A tape recording of several of King's extramarital liaisons, excerpted from FBI wiretaps, accompanied the letter.[296] King interpreted this package as an attempt to drive him to suicide,[297] although William Sullivan, head of the Domestic Intelligence Division at the time, argued that it may have only been intended to "convince Dr. King to resign from the SCLC".[268] King refused to give in to the FBI's threats.[274]

In 1977, Judge John Lewis Smith Jr. ordered all known copies of the recorded audiotapes and written transcripts resulting from the FBI's electronic surveillance of King between 1963 and 1968 to be held in the National Archives and sealed from public access until 2027.[298]

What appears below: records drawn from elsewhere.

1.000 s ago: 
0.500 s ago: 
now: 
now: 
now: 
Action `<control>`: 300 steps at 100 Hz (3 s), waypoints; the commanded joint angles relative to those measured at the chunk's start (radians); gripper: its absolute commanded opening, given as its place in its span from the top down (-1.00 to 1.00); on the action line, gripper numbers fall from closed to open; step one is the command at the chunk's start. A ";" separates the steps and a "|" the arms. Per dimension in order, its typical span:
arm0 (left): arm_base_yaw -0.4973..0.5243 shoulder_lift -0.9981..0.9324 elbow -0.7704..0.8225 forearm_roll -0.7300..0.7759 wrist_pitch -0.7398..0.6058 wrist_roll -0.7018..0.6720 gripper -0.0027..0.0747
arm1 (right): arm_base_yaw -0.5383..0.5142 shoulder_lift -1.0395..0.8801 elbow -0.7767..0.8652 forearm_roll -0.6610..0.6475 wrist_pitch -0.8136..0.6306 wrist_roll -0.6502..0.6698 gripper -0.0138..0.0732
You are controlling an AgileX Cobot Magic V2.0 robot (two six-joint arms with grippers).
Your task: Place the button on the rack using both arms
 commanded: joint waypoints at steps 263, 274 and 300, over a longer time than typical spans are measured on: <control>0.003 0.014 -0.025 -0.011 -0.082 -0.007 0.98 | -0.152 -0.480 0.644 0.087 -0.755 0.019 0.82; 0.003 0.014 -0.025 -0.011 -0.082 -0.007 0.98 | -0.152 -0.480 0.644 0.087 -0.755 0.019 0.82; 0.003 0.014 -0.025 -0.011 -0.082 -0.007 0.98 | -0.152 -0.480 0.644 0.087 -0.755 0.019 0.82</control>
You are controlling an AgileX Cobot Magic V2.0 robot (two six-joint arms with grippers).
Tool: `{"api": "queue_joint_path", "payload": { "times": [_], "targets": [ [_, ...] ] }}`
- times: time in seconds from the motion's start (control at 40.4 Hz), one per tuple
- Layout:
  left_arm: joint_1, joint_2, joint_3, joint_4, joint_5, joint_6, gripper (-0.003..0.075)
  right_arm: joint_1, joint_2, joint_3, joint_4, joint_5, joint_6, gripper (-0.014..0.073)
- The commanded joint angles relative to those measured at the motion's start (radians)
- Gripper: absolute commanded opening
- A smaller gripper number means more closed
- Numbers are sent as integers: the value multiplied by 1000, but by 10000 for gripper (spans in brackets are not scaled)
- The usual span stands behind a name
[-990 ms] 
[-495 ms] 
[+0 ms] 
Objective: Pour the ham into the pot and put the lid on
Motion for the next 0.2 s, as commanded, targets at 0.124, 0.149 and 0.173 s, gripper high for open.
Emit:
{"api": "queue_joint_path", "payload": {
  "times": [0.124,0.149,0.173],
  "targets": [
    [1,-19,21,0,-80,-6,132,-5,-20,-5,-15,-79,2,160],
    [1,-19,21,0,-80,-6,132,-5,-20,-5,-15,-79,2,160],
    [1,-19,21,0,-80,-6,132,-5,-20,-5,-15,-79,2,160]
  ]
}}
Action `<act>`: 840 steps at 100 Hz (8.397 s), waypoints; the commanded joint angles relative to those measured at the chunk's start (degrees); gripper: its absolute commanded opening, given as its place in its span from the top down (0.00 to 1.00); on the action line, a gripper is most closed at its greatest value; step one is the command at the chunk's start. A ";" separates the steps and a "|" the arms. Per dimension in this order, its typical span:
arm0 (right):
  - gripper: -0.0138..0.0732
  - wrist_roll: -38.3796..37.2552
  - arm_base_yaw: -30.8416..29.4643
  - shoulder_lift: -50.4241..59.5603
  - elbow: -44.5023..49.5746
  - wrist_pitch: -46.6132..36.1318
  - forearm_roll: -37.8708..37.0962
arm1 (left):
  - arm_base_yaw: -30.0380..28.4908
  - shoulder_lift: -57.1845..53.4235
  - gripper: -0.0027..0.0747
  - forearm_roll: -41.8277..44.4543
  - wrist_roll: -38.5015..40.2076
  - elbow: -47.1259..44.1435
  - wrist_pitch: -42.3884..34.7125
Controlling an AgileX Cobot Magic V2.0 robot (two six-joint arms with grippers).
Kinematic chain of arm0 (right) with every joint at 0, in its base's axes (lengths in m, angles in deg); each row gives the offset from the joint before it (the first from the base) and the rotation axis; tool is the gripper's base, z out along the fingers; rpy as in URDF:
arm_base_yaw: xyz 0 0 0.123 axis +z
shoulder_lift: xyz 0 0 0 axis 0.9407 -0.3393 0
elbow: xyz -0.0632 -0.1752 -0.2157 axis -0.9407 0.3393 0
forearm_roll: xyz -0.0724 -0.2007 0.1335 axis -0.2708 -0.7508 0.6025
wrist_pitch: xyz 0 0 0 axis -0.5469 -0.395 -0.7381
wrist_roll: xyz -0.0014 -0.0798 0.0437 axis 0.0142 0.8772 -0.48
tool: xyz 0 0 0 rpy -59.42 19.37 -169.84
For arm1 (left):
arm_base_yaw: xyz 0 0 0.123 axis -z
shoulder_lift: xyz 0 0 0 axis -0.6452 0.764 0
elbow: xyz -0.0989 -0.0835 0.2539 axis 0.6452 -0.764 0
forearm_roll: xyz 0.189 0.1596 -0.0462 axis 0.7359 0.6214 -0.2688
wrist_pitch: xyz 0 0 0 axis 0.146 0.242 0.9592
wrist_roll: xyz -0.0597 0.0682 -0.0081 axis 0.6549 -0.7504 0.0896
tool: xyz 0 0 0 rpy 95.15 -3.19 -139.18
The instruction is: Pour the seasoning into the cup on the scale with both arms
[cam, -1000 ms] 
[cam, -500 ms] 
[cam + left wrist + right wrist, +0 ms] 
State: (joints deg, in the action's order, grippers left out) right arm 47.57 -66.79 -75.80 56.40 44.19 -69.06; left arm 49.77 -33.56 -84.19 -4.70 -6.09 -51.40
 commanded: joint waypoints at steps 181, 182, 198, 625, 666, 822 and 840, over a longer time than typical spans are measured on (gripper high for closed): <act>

Police observation during the assassination

A fire station was located across from the Lorraine Motel, next to the boarding house in which James Earl Ray was staying. Police officers were stationed in the fire station to keep King under surveillance.[299] Agents were watching King at the time he was shot.[300] Immediately following the shooting, officers rushed out of the station to the motel. Marrell McCollough, an undercover police officer, was the first person to administer first aid to King.[301] The antagonism between King and the FBI, the lack of an all points bulletin to find the killer, and the police presence nearby led to speculation that the FBI was involved in the assassination.[302]

Awards and recognition

King showing his medallion, which he received from Mayor Wagner
Statue of King in Birmingham's Kelly Ingram Park
Dexter Avenue Baptist Church, where King ministered, was renamed Dexter Avenue King Memorial Baptist Church in 1978.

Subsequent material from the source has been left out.